The rest of the world is down, commodities are down, but U.S. futures are up. Most traders are just shrugging their shoulders and attributing this to end of month trading.
Housing: it's not getting better. Home builder Lennar reported earnings of $0.14, better than the loss of $0.05 expected. That's the good news. The bad news is that the better than expected resuls were driven by a legal settlement and a gain from extinguising debt from a joint venture. What matters--unit orders--were down 12 percent year-over-year. The company backlog--a rough indicator of future sales--were also down 12 percent. Blame the usual suspects--weather, difficulty qualifying for mortgages, concerns about lower prices, perceived better value for existing homes.
1) Halliburton falls 2 percent after warning that its Q1 earnings would be "severely" hurt by the recent unrest in the Middle East and North Africa.
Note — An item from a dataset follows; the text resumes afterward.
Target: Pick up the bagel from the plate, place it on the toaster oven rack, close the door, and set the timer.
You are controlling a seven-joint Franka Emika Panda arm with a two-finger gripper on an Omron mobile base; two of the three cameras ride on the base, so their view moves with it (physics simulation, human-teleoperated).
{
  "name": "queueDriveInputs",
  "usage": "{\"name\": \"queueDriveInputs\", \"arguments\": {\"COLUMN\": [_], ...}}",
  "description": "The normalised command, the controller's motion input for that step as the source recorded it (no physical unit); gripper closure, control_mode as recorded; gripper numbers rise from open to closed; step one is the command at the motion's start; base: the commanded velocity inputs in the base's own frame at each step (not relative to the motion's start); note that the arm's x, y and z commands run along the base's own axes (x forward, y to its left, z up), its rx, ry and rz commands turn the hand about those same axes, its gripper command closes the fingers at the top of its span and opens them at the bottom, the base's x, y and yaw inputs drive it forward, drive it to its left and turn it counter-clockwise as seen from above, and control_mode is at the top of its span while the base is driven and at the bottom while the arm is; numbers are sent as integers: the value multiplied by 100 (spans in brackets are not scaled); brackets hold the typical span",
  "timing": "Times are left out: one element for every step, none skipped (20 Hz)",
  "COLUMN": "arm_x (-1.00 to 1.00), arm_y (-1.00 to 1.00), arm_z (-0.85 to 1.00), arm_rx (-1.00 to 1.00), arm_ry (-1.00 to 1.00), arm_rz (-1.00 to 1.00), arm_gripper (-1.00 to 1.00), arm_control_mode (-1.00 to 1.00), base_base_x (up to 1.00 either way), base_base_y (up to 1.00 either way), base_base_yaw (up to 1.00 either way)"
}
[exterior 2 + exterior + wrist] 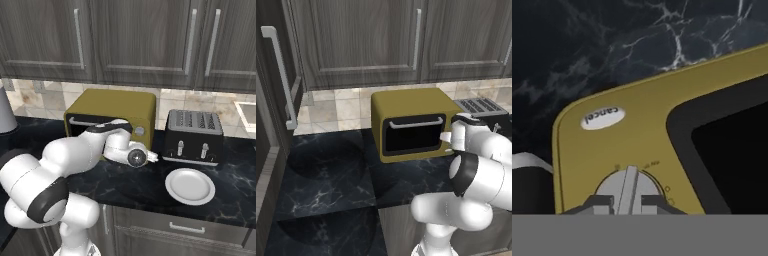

So far, the oil services firm expects a 3 to 4 cent negative impact on earnings, but warns additional charges may necessary because of sanctions imposed on Libya.
2) Similar to Limited Brands (LTD) last week, Home Depot (HD) is issuing debt in part to fund stock buybacks. The home improvement retailer announced it will issue $2 billion in senior notes to finance both the refinancing of $1 billion in senior notes that were due last month and the repurchase of a new $1 billion stock buyback program. I guess this makes some sense, with rates so low. If the return on equity (ROE) is higher than the financing terms, than it is value accretive.
3) Hertz Global (HTZ) falls 6 percent on heavy volume after revealing that its 3 biggest shareholders have slashed their ownership stake by 24 percent. The sale of 50 million shares amongst Bank of America Merrill Lynch, Clayton, Dubilier & Rice, and The Carlyle Group will reduce their ownership from a major holding to a 39 percent stake.
4) IPO pricing tonight: Private equity firm Apollo Global Management (APO) should price tonight for trading tomorrow morning. 26.25 million shares at a price talk of $17-$19. They are not just in private equity, they are also in real estate, with investments in AMC Entertainment, Caesars Entertainment, and Jacuzzi. Later in the week vitamin seller GNC will also price its IPO.
5) General Electric's big investment in energy. The Dow component's energy division agreed to acquire a majority stake of French power conversion engineering firm Converteam for $3.2 billion. The deal gives GE a 90 percent stake initially, but it will acquire the remaining 10 percent from the Converteam management team over the next 2 to 5 years at a price of no more than $480 million.